And they were probably right. By a quarter after four, Christiansen had satisfied himself that Esther Rosensaft had never registered with the United Nations office in Munich. There was nothing left to do except to return to his hotel.
The U.N. building had a back entrance, but there seemed no good reason why his shadows should have it pointed out to them that they had been detected. They would merely find themselves another car or, if they had the resources, put a different team on him. He went down the stairs into the bleak winter sun and started back the way he had come.

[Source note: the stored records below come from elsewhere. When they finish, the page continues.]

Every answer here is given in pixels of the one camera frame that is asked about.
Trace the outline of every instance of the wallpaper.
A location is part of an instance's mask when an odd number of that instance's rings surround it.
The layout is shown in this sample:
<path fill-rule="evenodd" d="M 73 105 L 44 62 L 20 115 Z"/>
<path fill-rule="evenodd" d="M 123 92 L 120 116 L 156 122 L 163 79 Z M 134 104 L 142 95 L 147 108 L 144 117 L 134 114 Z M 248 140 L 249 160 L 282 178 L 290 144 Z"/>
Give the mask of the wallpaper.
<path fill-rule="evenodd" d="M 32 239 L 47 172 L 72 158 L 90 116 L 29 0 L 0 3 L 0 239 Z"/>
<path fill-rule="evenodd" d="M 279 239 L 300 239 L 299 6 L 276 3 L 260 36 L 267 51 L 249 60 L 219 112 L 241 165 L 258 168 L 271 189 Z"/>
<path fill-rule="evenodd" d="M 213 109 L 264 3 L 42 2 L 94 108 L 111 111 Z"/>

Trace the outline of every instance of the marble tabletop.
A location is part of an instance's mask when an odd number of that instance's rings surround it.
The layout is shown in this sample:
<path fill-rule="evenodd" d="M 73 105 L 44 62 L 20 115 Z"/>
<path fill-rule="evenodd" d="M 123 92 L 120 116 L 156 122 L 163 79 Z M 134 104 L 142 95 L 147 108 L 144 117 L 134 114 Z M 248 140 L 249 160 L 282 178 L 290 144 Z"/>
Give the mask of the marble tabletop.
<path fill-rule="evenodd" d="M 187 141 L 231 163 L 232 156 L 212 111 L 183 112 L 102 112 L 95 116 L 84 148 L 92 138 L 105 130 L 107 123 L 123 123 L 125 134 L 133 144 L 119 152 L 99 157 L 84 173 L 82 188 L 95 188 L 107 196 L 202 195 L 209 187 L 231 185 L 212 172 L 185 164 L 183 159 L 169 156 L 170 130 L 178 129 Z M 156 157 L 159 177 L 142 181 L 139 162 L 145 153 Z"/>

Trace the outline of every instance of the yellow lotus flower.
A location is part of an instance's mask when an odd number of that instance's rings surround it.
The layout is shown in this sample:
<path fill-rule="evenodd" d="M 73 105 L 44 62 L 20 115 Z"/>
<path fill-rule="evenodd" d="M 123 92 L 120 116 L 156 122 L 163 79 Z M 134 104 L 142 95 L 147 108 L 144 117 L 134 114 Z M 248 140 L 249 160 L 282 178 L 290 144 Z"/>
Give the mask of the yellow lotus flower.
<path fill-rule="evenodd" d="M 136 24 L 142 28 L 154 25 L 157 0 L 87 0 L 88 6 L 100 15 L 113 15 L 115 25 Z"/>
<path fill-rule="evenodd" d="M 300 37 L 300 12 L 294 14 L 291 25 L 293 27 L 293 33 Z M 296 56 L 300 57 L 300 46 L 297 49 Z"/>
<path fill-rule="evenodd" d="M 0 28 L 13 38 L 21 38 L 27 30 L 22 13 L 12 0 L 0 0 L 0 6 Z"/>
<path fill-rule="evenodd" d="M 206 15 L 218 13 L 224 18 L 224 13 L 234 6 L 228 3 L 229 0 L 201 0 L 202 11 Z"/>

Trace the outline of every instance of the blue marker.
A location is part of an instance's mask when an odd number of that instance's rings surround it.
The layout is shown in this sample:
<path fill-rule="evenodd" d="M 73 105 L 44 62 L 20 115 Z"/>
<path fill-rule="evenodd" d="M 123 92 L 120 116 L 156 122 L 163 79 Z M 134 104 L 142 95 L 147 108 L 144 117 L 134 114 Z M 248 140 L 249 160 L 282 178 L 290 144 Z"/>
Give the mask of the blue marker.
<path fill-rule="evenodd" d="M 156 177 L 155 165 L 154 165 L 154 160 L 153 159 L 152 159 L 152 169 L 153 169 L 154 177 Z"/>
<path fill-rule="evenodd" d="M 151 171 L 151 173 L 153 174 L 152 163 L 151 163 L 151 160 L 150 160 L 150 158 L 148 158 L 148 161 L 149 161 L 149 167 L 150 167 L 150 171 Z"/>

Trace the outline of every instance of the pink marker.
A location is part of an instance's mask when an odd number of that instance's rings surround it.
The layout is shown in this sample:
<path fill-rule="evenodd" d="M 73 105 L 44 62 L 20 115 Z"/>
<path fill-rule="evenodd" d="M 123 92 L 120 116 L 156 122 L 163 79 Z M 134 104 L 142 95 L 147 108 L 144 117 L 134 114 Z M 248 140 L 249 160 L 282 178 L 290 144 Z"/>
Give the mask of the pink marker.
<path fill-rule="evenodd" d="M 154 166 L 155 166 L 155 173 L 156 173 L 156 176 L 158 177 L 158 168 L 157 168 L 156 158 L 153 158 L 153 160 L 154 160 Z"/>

Sure enough, within four blocks the roadster had pulled up behind him and driven past. Christiansen could hear the rattle of the gearbox as it shot ahead. He was careful not to look after it.
What did they want? To kill him probably, but then what were they waiting for? And why suddenly now?
Had Becker been one too many for them? It seemed unlikely—he was a small fish. Had they picked up on him already in Nuremberg? In Havana?
There was a string quartet playing in the lounge that evening; it was a regular Wednesday feature at the hotel, something straight out of Edwardian times. The notice on the bulletin board had mentioned Debussy—obviously the management was making a concerted effort to let bygones be bygones—and Christiansen had busted his tail on that piece for his first group recital at Juilliard. So he had rather thought that after dinner he would carry his coffee with him and join the eight or ten other people who usually put in an appearance at these sorts of affairs, to have a listen and see if the fourth movement was really the bitch he remembered. He could use the distraction.
But first he had to make it back in one more-or-less contiguous piece.
Because, you see, the car had dropped back and there was a man on foot behind him now. Either they entertained some suspicions that he had tumbled to them and had decided on that account on a change in tactics, or they were moving in for the kill. It didn’t matter—Christiansen had made up his mind it was time to force the issue with these jokers, so if they weren’t ready to go to extremes now they would be soon enough. One can’t allow oneself to be followed all over Europe by such people. Eventually they would start to get in the way.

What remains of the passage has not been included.